## Given information
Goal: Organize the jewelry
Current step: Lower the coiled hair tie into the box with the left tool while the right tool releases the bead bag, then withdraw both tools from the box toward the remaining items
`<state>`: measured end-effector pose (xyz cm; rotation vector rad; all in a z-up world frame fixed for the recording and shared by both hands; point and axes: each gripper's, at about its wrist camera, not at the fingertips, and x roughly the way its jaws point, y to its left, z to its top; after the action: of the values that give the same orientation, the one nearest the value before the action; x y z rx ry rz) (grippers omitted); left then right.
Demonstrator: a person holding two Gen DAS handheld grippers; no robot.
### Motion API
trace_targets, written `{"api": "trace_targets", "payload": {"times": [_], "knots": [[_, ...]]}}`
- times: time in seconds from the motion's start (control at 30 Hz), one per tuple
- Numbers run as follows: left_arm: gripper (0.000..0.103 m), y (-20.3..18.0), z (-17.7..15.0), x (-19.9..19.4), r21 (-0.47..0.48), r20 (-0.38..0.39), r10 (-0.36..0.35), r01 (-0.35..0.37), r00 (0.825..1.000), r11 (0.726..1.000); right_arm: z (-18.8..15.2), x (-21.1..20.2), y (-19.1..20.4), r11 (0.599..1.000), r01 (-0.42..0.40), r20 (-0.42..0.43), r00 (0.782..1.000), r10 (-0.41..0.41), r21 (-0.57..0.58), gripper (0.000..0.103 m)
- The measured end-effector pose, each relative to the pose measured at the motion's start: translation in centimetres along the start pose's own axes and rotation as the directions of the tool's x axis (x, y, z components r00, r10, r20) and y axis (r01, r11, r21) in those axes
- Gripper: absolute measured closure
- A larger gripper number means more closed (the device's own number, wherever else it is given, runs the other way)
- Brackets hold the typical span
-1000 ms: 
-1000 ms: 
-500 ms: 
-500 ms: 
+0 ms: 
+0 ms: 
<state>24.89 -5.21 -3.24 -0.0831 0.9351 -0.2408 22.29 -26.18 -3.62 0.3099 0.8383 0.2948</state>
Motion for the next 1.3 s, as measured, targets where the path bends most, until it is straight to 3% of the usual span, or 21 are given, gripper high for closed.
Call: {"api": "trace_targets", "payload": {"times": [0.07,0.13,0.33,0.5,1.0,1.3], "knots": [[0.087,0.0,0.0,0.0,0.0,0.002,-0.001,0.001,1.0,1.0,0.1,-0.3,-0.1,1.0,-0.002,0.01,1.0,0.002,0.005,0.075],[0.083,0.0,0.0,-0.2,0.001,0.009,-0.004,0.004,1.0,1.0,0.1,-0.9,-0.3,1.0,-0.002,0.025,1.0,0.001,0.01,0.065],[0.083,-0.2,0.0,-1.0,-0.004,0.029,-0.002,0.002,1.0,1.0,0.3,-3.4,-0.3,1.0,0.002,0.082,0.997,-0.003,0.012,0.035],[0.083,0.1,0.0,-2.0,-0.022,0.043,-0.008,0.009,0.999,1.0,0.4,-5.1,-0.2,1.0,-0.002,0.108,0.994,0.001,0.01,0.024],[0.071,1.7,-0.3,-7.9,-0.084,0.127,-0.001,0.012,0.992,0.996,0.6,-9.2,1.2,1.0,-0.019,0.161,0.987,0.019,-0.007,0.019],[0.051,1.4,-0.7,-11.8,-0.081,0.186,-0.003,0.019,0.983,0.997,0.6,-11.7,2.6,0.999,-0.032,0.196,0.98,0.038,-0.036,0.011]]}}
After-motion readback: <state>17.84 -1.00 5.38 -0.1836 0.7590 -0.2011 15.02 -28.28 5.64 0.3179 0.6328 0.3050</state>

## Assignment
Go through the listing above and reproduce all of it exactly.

## The completed task
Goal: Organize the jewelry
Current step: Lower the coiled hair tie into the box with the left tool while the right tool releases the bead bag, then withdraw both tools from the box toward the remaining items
`<state>`: measured end-effector pose (xyz cm; rotation vector rad; all in a z-up world frame fixed for the recording and shared by both hands; point and axes: each gripper's, at about its wrist camera, not at the fingertips, and x roughly the way its jaws point, y to its left, z to its top; after the action: of the values that give the same orientation, the one nearest the value before the action; x y z rx ry rz) (grippers omitted); left then right.
Demonstrator: a person holding two Gen DAS handheld grippers; no robot.
### Motion API
trace_targets, written `{"api": "trace_targets", "payload": {"times": [_], "knots": [[_, ...]]}}`
- times: time in seconds from the motion's start (control at 30 Hz), one per tuple
- Numbers run as follows: left_arm: gripper (0.000..0.103 m), y (-20.3..18.0), z (-17.7..15.0), x (-19.9..19.4), r21 (-0.47..0.48), r20 (-0.38..0.39), r10 (-0.36..0.35), r01 (-0.35..0.37), r00 (0.825..1.000), r11 (0.726..1.000); right_arm: z (-18.8..15.2), x (-21.1..20.2), y (-19.1..20.4), r11 (0.599..1.000), r01 (-0.42..0.40), r20 (-0.42..0.43), r00 (0.782..1.000), r10 (-0.41..0.41), r21 (-0.57..0.58), gripper (0.000..0.103 m)
- The measured end-effector pose, each relative to the pose measured at the motion's start: translation in centimetres along the start pose's own axes and rotation as the directions of the tool's x axis (x, y, z components r00, r10, r20) and y axis (r01, r11, r21) in those axes
- Gripper: absolute measured closure
- A larger gripper number means more closed (the device's own number, wherever else it is given, runs the other way)
- Brackets hold the typical span
-1000 ms: 
-1000 ms: 
-500 ms: 
-500 ms: 
+0 ms: 
+0 ms: 
<state>24.89 -5.21 -3.24 -0.0831 0.9351 -0.2408 22.29 -26.18 -3.62 0.3099 0.8383 0.2948</state>
Motion for the next 1.3 s, as measured, targets where the path bends most, until it is straight to 3% of the usual span, or 21 are given, gripper high for closed.
Call: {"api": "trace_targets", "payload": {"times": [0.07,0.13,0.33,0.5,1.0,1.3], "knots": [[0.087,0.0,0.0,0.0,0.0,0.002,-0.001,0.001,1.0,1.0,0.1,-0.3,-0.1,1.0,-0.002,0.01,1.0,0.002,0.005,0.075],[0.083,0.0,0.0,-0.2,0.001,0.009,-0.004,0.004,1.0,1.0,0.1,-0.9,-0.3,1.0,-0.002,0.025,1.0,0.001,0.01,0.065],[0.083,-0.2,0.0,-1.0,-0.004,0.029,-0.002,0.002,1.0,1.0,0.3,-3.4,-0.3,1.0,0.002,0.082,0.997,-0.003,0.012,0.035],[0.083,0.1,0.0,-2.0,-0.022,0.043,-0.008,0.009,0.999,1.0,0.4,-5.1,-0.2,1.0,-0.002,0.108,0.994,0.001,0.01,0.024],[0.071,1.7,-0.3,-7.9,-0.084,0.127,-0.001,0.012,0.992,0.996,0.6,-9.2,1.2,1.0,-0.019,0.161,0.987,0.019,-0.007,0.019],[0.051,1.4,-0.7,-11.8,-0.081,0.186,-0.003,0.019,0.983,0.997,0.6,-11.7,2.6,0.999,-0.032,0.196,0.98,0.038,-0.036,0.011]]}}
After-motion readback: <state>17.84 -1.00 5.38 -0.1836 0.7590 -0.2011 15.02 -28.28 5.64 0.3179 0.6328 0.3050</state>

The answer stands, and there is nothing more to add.